## What is expected
Give every line of the listing word for word, beginning at the first and including the line with "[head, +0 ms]" as the last.

━━━━━━━━━━━━━━━━━━━━

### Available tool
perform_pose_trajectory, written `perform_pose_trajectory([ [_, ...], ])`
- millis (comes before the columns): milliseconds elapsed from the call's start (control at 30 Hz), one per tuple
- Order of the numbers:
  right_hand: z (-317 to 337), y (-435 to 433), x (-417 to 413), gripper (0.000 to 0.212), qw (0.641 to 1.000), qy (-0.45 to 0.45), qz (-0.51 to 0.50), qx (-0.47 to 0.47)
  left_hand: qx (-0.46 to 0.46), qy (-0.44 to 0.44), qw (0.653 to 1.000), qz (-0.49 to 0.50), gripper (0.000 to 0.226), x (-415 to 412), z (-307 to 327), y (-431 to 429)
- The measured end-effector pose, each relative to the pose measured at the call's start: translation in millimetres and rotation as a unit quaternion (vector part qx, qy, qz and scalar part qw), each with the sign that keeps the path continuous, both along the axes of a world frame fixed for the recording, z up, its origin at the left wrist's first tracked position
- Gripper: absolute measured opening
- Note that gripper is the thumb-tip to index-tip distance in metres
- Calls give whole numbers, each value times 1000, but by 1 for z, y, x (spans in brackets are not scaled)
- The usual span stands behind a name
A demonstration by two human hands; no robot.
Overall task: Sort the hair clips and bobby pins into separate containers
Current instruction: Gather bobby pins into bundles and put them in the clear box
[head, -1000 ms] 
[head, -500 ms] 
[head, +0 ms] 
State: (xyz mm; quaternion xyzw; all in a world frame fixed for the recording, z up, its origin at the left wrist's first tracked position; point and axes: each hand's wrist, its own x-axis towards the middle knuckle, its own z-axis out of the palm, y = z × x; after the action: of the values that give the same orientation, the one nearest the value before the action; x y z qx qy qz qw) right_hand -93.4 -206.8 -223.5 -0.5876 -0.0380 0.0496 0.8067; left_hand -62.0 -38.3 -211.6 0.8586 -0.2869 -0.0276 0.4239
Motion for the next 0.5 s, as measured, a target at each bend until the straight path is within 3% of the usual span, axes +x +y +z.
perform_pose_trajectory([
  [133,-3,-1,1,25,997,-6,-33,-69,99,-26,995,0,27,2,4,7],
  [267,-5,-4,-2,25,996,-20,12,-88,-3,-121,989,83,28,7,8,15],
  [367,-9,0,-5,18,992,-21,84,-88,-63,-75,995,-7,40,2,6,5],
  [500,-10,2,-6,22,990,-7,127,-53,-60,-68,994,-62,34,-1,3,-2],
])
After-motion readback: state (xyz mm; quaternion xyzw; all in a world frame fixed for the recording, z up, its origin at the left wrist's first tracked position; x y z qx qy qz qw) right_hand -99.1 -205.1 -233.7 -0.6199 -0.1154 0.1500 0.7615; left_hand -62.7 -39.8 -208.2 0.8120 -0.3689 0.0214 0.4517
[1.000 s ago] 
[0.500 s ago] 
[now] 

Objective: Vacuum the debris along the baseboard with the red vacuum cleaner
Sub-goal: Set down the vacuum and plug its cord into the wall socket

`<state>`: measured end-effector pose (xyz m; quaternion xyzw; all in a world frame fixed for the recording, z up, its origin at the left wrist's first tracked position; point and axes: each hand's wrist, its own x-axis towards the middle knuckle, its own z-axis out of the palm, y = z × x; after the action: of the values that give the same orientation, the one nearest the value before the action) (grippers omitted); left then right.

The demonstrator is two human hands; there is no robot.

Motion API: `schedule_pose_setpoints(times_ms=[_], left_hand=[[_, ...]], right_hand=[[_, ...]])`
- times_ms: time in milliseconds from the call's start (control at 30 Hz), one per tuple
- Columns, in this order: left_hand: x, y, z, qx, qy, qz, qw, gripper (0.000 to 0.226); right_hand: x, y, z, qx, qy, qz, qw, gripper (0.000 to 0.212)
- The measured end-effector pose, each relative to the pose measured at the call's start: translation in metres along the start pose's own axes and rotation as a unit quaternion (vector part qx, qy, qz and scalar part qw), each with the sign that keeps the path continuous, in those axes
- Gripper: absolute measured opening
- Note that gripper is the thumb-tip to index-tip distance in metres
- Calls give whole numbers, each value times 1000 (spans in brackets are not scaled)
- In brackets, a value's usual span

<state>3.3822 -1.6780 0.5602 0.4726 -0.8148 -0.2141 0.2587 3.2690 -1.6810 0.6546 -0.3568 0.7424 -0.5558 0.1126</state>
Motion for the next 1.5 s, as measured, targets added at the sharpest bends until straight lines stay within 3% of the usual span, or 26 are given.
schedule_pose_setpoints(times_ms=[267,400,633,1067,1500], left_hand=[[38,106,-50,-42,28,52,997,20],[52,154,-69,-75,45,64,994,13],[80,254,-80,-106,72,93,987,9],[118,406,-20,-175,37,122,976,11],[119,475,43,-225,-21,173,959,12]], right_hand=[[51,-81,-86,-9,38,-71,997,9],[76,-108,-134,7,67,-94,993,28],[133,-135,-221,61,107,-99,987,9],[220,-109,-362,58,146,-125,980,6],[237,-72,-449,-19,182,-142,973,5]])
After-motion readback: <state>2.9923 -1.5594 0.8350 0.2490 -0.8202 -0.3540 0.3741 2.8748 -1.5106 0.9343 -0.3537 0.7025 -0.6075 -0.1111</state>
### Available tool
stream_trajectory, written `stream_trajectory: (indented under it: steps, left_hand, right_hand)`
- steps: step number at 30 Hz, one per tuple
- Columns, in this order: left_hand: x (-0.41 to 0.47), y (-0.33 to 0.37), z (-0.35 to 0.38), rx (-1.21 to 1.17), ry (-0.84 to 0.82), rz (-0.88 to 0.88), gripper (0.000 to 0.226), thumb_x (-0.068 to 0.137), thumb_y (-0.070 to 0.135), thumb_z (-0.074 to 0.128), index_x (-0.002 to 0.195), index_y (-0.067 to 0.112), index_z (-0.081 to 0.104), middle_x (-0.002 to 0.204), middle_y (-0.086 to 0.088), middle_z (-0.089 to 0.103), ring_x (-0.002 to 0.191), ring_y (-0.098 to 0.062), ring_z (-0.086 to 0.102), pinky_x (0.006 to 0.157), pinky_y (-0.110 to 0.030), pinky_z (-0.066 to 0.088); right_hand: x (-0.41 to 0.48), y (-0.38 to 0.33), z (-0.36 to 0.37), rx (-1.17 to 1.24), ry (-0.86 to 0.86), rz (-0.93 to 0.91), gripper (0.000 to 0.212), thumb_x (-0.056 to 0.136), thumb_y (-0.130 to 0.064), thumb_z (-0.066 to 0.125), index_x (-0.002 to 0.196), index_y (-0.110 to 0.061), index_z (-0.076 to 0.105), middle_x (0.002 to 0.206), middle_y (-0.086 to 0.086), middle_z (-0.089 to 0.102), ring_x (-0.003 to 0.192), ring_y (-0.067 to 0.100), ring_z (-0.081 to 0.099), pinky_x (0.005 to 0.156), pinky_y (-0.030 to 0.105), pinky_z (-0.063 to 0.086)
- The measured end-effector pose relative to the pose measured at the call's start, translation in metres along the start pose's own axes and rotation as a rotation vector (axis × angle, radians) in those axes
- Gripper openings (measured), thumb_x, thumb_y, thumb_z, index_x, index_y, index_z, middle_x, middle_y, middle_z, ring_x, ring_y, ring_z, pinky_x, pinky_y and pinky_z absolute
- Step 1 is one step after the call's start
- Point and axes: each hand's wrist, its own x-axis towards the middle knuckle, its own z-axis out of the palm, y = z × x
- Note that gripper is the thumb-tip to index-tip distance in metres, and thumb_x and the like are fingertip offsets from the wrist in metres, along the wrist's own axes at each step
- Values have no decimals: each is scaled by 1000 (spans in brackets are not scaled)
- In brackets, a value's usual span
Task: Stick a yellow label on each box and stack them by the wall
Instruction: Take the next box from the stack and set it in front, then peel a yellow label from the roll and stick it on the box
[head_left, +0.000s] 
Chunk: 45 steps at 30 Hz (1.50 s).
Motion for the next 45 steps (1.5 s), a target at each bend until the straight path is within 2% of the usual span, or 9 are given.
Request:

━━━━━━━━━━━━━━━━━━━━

## Output for this task
### Available tool
perform_pose_trajectory, written `perform_pose_trajectory([ [_, ...], ])`
- millis (comes before the columns): milliseconds elapsed from the call's start (control at 30 Hz), one per tuple
- Order of the numbers:
  right_hand: z (-317 to 337), y (-435 to 433), x (-417 to 413), gripper (0.000 to 0.212), qw (0.641 to 1.000), qy (-0.45 to 0.45), qz (-0.51 to 0.50), qx (-0.47 to 0.47)
  left_hand: qx (-0.46 to 0.46), qy (-0.44 to 0.44), qw (0.653 to 1.000), qz (-0.49 to 0.50), gripper (0.000 to 0.226), x (-415 to 412), z (-307 to 327), y (-431 to 429)
- The measured end-effector pose, each relative to the pose measured at the call's start: translation in millimetres and rotation as a unit quaternion (vector part qx, qy, qz and scalar part qw), each with the sign that keeps the path continuous, both along the axes of a world frame fixed for the recording, z up, its origin at the left wrist's first tracked position
- Gripper: absolute measured opening
- Note that gripper is the thumb-tip to index-tip distance in metres
- Calls give whole numbers, each value times 1000, but by 1 for z, y, x (spans in brackets are not scaled)
- The usual span stands behind a name
A demonstration by two human hands; no robot.
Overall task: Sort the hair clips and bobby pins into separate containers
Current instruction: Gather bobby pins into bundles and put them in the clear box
[head, -1000 ms] 
[head, -500 ms] 
[head, +0 ms] 

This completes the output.